WORK REQUIRED
In the material below, begin at the line that has "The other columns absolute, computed", stop after the line that has "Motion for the", and transcribe those lines exactly, without pictures.

BEGIN

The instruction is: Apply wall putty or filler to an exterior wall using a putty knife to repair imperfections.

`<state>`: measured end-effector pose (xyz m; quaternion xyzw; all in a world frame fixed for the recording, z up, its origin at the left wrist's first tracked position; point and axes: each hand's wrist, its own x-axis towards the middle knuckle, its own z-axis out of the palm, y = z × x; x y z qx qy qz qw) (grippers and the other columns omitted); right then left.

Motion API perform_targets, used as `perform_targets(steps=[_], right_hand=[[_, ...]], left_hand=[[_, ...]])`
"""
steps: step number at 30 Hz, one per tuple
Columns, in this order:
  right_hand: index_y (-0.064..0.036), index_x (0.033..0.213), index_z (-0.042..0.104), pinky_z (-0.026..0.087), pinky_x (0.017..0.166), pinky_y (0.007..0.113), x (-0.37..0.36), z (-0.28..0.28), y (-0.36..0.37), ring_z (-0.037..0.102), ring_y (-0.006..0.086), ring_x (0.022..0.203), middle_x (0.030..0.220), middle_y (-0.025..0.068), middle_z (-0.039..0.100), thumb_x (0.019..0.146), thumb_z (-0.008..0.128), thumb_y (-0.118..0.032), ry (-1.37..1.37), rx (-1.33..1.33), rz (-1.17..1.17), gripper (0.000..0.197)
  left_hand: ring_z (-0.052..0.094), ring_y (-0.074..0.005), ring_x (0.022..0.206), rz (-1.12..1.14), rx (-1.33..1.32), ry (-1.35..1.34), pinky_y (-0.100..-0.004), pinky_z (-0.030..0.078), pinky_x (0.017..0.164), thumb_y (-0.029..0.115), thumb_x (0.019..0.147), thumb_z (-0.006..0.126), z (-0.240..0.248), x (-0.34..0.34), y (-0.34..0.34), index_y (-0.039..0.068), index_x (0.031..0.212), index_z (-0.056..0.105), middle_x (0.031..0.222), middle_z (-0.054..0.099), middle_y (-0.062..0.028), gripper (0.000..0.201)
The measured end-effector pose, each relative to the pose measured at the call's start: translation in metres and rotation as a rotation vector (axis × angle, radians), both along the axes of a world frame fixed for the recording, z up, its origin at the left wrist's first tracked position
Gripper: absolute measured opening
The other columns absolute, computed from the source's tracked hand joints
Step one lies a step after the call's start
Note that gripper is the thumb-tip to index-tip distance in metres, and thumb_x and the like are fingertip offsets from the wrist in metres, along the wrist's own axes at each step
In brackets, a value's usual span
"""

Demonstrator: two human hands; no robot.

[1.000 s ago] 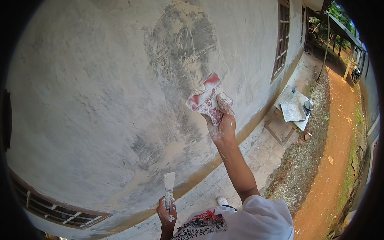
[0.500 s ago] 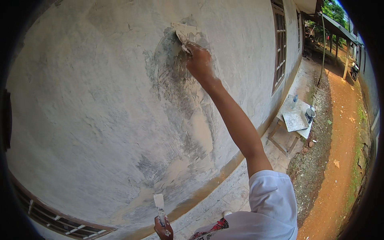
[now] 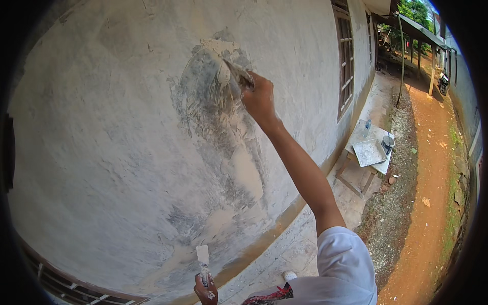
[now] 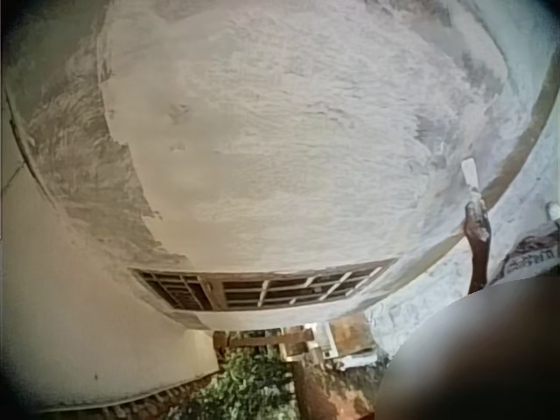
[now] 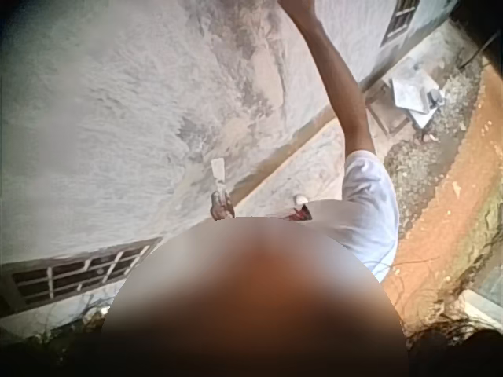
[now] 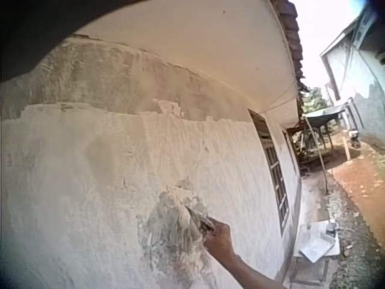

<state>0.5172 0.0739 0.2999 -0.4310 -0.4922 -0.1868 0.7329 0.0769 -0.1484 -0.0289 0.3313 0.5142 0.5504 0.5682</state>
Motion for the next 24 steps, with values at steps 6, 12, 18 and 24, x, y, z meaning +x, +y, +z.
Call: perform_targets(steps=[6, 12, 18, 24], right_hand=[[-0.0016, 0.098, 0.067, 0.050, 0.074, 0.042, 0.045, 0.092, 0.020, 0.064, 0.0394, 0.078, 0.083, 0.0234, 0.066, 0.068, 0.052, -0.003, 0.081, -0.145, -0.178, 0.034], [-0.0068, 0.103, 0.069, 0.049, 0.074, 0.045, -0.041, 0.050, 0.009, 0.063, 0.0402, 0.079, 0.082, 0.0242, 0.064, 0.072, 0.054, -0.003, -0.046, -0.160, -0.186, 0.035], [0.0034, 0.100, 0.066, 0.050, 0.068, 0.037, -0.078, -0.014, -0.016, 0.066, 0.0331, 0.071, 0.077, 0.0234, 0.066, 0.073, 0.054, 0.001, -0.212, -0.316, -0.059, 0.030], [0.0108, 0.094, 0.062, 0.049, 0.064, 0.029, -0.027, 0.022, -0.008, 0.059, 0.0154, 0.071, 0.084, 0.0114, 0.064, 0.078, 0.044, 0.007, 0.367, -0.125, 0.722, 0.024]], left_hand=[[0.049, -0.0145, 0.062, 0.034, 0.173, 0.297, -0.0234, 0.044, 0.056, 0.022, 0.098, 0.047, 0.011, -0.005, -0.019, 0.003, 0.099, 0.055, 0.073, 0.053, -0.0025, 0.021], [0.046, -0.0137, 0.065, 0.055, -0.085, -0.311, -0.0236, 0.041, 0.056, 0.023, 0.097, 0.048, -0.005, -0.020, -0.009, 0.005, 0.090, 0.052, 0.074, 0.050, -0.0020, 0.020], [0.058, -0.0172, 0.054, -0.125, 0.632, 0.835, -0.0318, 0.044, 0.052, 0.017, 0.089, 0.054, 0.045, 0.008, -0.002, 0.000, 0.088, 0.053, 0.063, 0.057, -0.0111, 0.017], [0.056, -0.0159, 0.054, -0.138, 0.402, 0.883, -0.0312, 0.043, 0.051, 0.014, 0.089, 0.055, 0.059, 0.013, -0.014, 0.000, 0.085, 0.052, 0.062, 0.056, -0.0101, 0.014]])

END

ANSWER TO THIS EXERCISE
The other columns absolute, computed from the source's tracked hand joints
Step one lies a step after the call's start
Note that gripper is the thumb-tip to index-tip distance in metres, and thumb_x and the like are fingertip offsets from the wrist in metres, along the wrist's own axes at each step
In brackets, a value's usual span
"""

Demonstrator: two human hands; no robot.

[1.000 s ago] 
[0.500 s ago] 
[now] 
[now] 
[now] 
[now] 

<state>0.5172 0.0739 0.2999 -0.4310 -0.4922 -0.1868 0.7329 0.0769 -0.1484 -0.0289 0.3313 0.5142 0.5504 0.5682</state>
Motion for the next 24 steps, with values at steps 6, 12, 18 and 24, x, y, z meaning +x, +y, +z.

Nothing further is required of this output.